## Aim of the exercise
Exactly as written, transcribe the data from its opening line through the line containing "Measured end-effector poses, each". Leave every picture out.

## Collected data
::::::

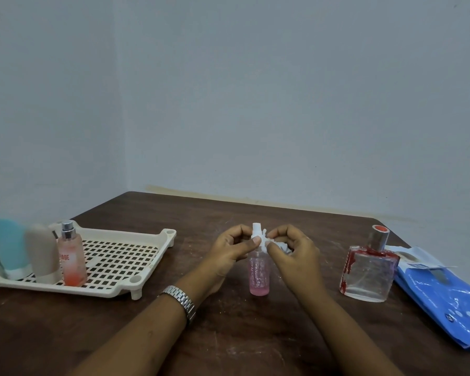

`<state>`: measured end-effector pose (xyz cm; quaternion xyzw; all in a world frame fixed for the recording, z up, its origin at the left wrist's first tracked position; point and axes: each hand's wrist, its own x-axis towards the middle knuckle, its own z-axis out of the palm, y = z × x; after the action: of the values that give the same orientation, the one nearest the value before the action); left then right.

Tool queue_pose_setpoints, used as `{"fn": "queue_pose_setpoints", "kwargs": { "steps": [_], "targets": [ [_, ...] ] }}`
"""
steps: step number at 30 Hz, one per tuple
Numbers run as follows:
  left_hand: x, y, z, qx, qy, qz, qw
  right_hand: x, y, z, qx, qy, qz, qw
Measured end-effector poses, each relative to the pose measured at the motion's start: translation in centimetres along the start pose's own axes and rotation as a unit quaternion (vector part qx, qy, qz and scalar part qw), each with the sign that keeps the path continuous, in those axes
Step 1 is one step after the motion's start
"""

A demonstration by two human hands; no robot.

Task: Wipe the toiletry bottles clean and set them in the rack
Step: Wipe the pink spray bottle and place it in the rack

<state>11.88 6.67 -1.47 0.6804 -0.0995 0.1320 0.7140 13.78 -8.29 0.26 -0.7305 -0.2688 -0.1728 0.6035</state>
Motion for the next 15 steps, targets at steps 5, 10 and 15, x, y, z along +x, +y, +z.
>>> {"fn": "queue_pose_setpoints", "kwargs": {
  "steps": [5, 10, 15],
  "targets": [
    [-0.2, 1.0, -0.5, 0.024, -0.051, 0.003, 0.998, 0.3, 0.1, -1.0, 0.043, -0.061, 0.045, 0.996],
    [0.0, 1.1, -0.7, 0.054, -0.040, 0.009, 0.998, 0.2, 0.2, -0.8, 0.057, -0.050, 0.056, 0.996],
    [0.0, 1.2, -0.1, 0.119, -0.023, 0.029, 0.992, 0.3, 0.5, -0.4, 0.040, -0.027, 0.045, 0.998]
  ]
}}
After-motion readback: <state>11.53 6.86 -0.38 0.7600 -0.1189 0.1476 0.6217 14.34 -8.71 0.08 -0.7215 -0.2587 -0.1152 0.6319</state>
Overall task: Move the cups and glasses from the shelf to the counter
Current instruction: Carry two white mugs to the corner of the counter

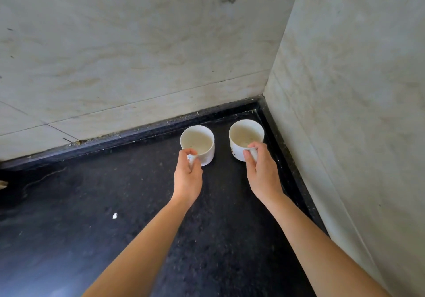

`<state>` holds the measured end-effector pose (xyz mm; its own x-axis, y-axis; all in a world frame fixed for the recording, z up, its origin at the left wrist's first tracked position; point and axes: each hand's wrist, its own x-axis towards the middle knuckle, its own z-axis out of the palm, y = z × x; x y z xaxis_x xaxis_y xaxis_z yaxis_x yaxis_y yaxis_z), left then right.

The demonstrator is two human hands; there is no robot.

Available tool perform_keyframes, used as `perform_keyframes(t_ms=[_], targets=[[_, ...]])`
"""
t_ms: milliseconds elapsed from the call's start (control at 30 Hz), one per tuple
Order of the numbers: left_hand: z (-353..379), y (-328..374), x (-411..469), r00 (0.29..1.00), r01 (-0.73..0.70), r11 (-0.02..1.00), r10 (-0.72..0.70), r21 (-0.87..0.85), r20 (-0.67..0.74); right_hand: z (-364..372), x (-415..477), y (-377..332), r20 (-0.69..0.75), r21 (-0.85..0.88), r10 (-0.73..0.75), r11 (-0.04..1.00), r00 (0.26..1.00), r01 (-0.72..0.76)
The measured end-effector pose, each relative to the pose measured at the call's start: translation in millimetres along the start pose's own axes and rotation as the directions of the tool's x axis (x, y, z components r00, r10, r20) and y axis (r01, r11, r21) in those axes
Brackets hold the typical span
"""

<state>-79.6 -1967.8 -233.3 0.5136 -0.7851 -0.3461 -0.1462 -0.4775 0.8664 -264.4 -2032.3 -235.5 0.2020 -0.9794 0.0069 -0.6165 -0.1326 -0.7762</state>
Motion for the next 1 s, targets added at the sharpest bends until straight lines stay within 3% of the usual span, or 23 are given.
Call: perform_keyframes(t_ms=[267,567,833,1000], targets=[[23,6,37,1.0,-0.014,0.999,0.013,-0.05,-0.02,10,36,15,-0.045,0.02,-0.025,0.999,0.999,0.026],[37,3,52,0.998,-0.055,0.998,0.054,-0.044,-0.013,22,62,30,-0.065,0.098,0.047,0.994,0.997,-0.041],[29,9,54,0.995,-0.06,0.997,0.057,0.039,0.079,16,61,28,-0.023,-0.02,0.041,0.999,0.999,-0.041],[-7,36,45,0.993,-0.065,0.97,0.04,0.235,0.112,-13,56,-5,0.025,-0.16,0.089,0.983,0.996,-0.084]])
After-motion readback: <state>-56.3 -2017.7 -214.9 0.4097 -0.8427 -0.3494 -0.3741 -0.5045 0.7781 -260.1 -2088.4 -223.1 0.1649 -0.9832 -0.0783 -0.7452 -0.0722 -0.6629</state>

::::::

## Written solution
`<state>`: measured end-effector pose (xyz cm; quaternion xyzw; all in a world frame fixed for the recording, z up, its origin at the left wrist's first tracked position; point and axes: each hand's wrist, its own x-axis towards the middle knuckle, its own z-axis out of the palm, y = z × x; after the action: of the values that give the same orientation, the one nearest the value before the action); left then right.

Tool queue_pose_setpoints, used as `{"fn": "queue_pose_setpoints", "kwargs": { "steps": [_], "targets": [ [_, ...] ] }}`
"""
steps: step number at 30 Hz, one per tuple
Numbers run as follows:
  left_hand: x, y, z, qx, qy, qz, qw
  right_hand: x, y, z, qx, qy, qz, qw
Measured end-effector poses, each relative to the pose measured at the motion's start: translation in centimetres along the start pose's own axes and rotation as a unit quaternion (vector part qx, qy, qz and scalar part qw), each with the sign that keeps the path continuous, in those axes

No additional output will be produced.